PROMPT: Output the data verbatim, with nothing added or dropped.

TASK DATA below:

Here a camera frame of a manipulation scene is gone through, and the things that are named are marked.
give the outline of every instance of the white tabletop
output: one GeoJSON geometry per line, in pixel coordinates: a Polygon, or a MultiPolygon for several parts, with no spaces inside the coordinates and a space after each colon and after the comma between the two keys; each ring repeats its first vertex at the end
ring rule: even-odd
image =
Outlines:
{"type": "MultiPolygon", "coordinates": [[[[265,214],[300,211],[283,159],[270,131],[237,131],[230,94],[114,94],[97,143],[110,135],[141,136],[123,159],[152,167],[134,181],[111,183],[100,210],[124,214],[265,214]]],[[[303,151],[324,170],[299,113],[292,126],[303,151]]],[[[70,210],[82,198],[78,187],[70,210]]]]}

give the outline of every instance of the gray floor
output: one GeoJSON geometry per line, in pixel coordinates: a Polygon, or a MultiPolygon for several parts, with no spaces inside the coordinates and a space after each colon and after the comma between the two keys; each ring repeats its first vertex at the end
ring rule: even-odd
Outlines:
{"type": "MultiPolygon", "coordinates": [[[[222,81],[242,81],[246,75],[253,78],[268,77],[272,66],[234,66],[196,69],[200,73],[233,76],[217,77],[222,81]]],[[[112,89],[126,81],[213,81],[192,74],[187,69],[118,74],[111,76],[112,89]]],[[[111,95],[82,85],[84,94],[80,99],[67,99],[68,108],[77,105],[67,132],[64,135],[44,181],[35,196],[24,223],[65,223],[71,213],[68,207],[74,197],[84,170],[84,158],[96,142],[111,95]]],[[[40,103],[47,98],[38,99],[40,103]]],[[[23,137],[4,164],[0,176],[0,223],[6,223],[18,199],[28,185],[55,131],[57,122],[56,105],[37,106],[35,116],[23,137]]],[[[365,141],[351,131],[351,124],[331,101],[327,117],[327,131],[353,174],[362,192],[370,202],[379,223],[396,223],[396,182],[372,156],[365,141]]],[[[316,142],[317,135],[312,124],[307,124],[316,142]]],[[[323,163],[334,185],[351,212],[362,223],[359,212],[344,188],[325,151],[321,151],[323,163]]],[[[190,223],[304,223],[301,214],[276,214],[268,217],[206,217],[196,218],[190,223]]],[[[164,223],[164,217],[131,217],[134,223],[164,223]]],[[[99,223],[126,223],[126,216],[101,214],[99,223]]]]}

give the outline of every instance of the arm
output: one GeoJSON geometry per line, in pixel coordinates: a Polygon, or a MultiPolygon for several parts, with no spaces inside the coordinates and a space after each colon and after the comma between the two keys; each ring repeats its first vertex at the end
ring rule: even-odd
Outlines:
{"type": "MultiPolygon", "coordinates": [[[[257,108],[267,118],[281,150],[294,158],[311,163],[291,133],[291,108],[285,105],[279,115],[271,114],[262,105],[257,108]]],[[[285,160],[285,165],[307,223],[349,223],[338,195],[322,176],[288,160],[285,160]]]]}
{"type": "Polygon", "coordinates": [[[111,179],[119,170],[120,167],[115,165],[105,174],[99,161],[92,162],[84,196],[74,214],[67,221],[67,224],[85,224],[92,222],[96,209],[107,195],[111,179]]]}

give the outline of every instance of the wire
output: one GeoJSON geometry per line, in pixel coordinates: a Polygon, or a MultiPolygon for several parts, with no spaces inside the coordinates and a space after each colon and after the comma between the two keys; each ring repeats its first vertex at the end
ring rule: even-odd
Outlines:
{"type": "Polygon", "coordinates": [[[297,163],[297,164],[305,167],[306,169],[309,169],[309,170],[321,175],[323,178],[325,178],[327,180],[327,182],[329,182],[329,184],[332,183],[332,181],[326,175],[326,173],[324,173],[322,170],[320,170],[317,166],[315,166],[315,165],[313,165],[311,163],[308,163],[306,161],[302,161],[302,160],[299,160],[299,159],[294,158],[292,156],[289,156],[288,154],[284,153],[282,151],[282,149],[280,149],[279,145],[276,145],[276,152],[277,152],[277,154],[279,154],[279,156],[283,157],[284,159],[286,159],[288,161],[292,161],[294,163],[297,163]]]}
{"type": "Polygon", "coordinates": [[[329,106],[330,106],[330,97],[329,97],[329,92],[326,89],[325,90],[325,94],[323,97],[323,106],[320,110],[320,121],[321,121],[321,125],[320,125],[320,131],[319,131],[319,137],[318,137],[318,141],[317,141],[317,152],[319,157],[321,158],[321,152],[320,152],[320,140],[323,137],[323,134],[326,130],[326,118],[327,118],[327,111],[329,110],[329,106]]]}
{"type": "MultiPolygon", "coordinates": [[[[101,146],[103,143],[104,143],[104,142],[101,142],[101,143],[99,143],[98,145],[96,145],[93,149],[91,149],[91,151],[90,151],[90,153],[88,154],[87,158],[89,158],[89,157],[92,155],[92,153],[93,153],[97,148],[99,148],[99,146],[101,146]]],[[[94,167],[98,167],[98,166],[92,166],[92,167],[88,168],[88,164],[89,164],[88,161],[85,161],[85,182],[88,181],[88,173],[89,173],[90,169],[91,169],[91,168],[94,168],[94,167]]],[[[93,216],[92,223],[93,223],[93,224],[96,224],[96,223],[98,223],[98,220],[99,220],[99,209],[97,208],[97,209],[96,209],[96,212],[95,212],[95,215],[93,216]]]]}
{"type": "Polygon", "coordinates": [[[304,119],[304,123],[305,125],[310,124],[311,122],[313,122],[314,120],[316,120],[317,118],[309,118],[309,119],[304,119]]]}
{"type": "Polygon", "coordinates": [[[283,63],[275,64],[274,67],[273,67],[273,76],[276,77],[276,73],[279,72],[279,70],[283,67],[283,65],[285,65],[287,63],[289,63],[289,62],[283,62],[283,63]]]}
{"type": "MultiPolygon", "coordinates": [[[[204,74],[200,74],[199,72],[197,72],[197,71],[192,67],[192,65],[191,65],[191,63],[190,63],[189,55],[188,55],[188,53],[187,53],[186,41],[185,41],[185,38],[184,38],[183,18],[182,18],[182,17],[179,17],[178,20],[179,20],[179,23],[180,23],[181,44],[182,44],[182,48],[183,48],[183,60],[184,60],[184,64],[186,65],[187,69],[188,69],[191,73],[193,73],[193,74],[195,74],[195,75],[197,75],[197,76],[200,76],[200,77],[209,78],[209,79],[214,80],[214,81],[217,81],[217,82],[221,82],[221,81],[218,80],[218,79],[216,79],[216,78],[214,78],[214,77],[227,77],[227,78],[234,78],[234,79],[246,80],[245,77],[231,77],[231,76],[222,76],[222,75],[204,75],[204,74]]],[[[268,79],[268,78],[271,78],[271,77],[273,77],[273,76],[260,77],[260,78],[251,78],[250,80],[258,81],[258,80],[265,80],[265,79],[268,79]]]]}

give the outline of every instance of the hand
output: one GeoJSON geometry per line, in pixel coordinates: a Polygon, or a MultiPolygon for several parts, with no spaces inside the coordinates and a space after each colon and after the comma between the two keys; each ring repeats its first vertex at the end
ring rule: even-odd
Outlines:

End of TASK DATA.

FINISHED TASK:
Here a camera frame of a manipulation scene is gone through, and the things that are named are marked.
give the outline of every instance of the white tabletop
output: one GeoJSON geometry per line, in pixel coordinates: a Polygon, or a MultiPolygon for several parts, with no spaces inside the coordinates and a space after each colon and after the comma between the two keys; each ring repeats its first vertex at the end
ring rule: even-odd
image =
Outlines:
{"type": "MultiPolygon", "coordinates": [[[[265,214],[300,211],[283,159],[270,131],[237,131],[230,94],[114,94],[97,143],[110,135],[141,136],[123,159],[152,167],[134,181],[111,183],[100,210],[124,214],[265,214]]],[[[303,151],[324,170],[299,113],[292,126],[303,151]]],[[[70,210],[82,198],[78,187],[70,210]]]]}

give the outline of every instance of the gray floor
output: one GeoJSON geometry per line, in pixel coordinates: a Polygon, or a MultiPolygon for several parts, with no spaces inside the coordinates and a space after each colon and after the comma between the two keys; each ring repeats its first vertex at the end
ring rule: even-odd
Outlines:
{"type": "MultiPolygon", "coordinates": [[[[222,81],[242,81],[246,75],[253,78],[268,77],[272,66],[234,66],[196,69],[200,73],[233,76],[217,77],[222,81]]],[[[112,89],[126,81],[213,81],[192,74],[187,69],[118,74],[111,76],[112,89]]],[[[111,95],[82,85],[84,94],[80,99],[67,99],[68,108],[77,105],[67,132],[64,135],[44,181],[35,196],[24,223],[65,223],[71,213],[68,207],[74,197],[84,170],[84,158],[96,142],[111,95]]],[[[40,103],[47,98],[38,99],[40,103]]],[[[23,137],[4,164],[0,176],[0,223],[6,223],[18,199],[28,185],[55,131],[57,122],[56,105],[37,106],[35,116],[23,137]]],[[[365,141],[351,131],[351,124],[331,101],[327,117],[327,131],[353,174],[362,192],[370,202],[379,223],[396,223],[396,182],[372,156],[365,141]]],[[[316,142],[317,135],[312,124],[307,124],[316,142]]],[[[323,163],[334,185],[351,212],[362,223],[359,212],[344,188],[325,151],[321,151],[323,163]]],[[[190,223],[304,223],[301,214],[276,214],[268,217],[206,217],[196,218],[190,223]]],[[[164,223],[164,217],[131,217],[134,223],[164,223]]],[[[99,223],[126,223],[126,216],[101,214],[99,223]]]]}

give the outline of every instance of the arm
output: one GeoJSON geometry per line, in pixel coordinates: a Polygon, or a MultiPolygon for several parts, with no spaces inside the coordinates and a space after each colon and after the comma between the two keys; each ring repeats its first vertex at the end
ring rule: even-odd
Outlines:
{"type": "MultiPolygon", "coordinates": [[[[257,108],[267,118],[281,150],[294,158],[311,163],[291,133],[291,108],[285,105],[279,115],[271,114],[262,105],[257,108]]],[[[285,160],[285,165],[307,223],[349,223],[338,195],[322,176],[288,160],[285,160]]]]}
{"type": "Polygon", "coordinates": [[[111,179],[119,170],[120,167],[115,165],[105,174],[99,161],[92,162],[84,196],[74,214],[67,221],[67,224],[85,224],[92,222],[96,209],[107,195],[111,179]]]}

give the outline of every instance of the wire
output: one GeoJSON geometry per line, in pixel coordinates: a Polygon, or a MultiPolygon for several parts, with no spaces inside the coordinates and a space after each colon and after the comma between the two keys; each ring repeats its first vertex at the end
ring rule: even-odd
Outlines:
{"type": "Polygon", "coordinates": [[[297,163],[297,164],[305,167],[306,169],[309,169],[309,170],[321,175],[323,178],[325,178],[327,180],[327,182],[329,182],[329,184],[332,183],[332,181],[326,175],[326,173],[324,173],[322,170],[320,170],[317,166],[315,166],[315,165],[313,165],[311,163],[308,163],[306,161],[302,161],[302,160],[299,160],[299,159],[294,158],[292,156],[289,156],[288,154],[284,153],[282,151],[282,149],[280,149],[279,145],[276,145],[276,152],[277,152],[277,154],[279,154],[279,156],[283,157],[284,159],[286,159],[288,161],[292,161],[294,163],[297,163]]]}
{"type": "Polygon", "coordinates": [[[329,106],[330,106],[330,97],[329,97],[329,92],[326,89],[325,90],[325,94],[323,97],[323,106],[320,110],[320,121],[321,121],[321,125],[320,125],[320,131],[319,131],[319,137],[318,137],[318,141],[317,141],[317,152],[319,157],[321,158],[321,152],[320,152],[320,140],[323,137],[323,134],[326,130],[326,118],[327,118],[327,111],[329,110],[329,106]]]}
{"type": "MultiPolygon", "coordinates": [[[[101,146],[103,143],[104,143],[104,142],[101,142],[101,143],[99,143],[98,145],[96,145],[93,149],[91,149],[91,151],[90,151],[90,153],[88,154],[87,158],[89,158],[89,157],[92,155],[92,153],[93,153],[97,148],[99,148],[99,146],[101,146]]],[[[94,167],[98,167],[98,166],[92,166],[92,167],[88,168],[88,164],[89,164],[88,161],[85,161],[85,182],[88,181],[88,173],[89,173],[90,169],[91,169],[91,168],[94,168],[94,167]]],[[[93,216],[92,223],[93,223],[93,224],[96,224],[96,223],[98,223],[98,220],[99,220],[99,209],[97,208],[97,209],[96,209],[96,212],[95,212],[95,215],[93,216]]]]}
{"type": "Polygon", "coordinates": [[[304,119],[304,123],[305,125],[310,124],[311,122],[313,122],[314,120],[316,120],[317,118],[309,118],[309,119],[304,119]]]}
{"type": "Polygon", "coordinates": [[[283,63],[275,64],[274,67],[273,67],[273,76],[276,77],[276,73],[279,72],[279,70],[283,67],[283,65],[285,65],[287,63],[289,63],[289,62],[283,62],[283,63]]]}
{"type": "MultiPolygon", "coordinates": [[[[204,74],[200,74],[199,72],[197,72],[197,71],[192,67],[192,65],[191,65],[191,63],[190,63],[189,55],[188,55],[188,53],[187,53],[186,41],[185,41],[185,38],[184,38],[183,18],[182,18],[182,17],[179,17],[178,20],[179,20],[179,23],[180,23],[181,44],[182,44],[182,48],[183,48],[183,60],[184,60],[184,64],[186,65],[187,69],[188,69],[191,73],[193,73],[193,74],[195,74],[195,75],[197,75],[197,76],[200,76],[200,77],[209,78],[209,79],[214,80],[214,81],[217,81],[217,82],[221,82],[221,81],[218,80],[218,79],[216,79],[216,78],[214,78],[214,77],[227,77],[227,78],[234,78],[234,79],[246,80],[245,77],[231,77],[231,76],[222,76],[222,75],[204,75],[204,74]]],[[[268,79],[268,78],[271,78],[271,77],[273,77],[273,76],[260,77],[260,78],[251,78],[250,80],[258,81],[258,80],[265,80],[265,79],[268,79]]]]}

give the outline of every instance of the hand
output: one GeoJSON geometry per line, in pixel coordinates: a Polygon, or a MultiPolygon for several parts, with no spaces inside the coordinates and a space after each colon and after the comma between the two keys; each ring repeats its first vertex at the end
ring rule: even-odd
Outlines:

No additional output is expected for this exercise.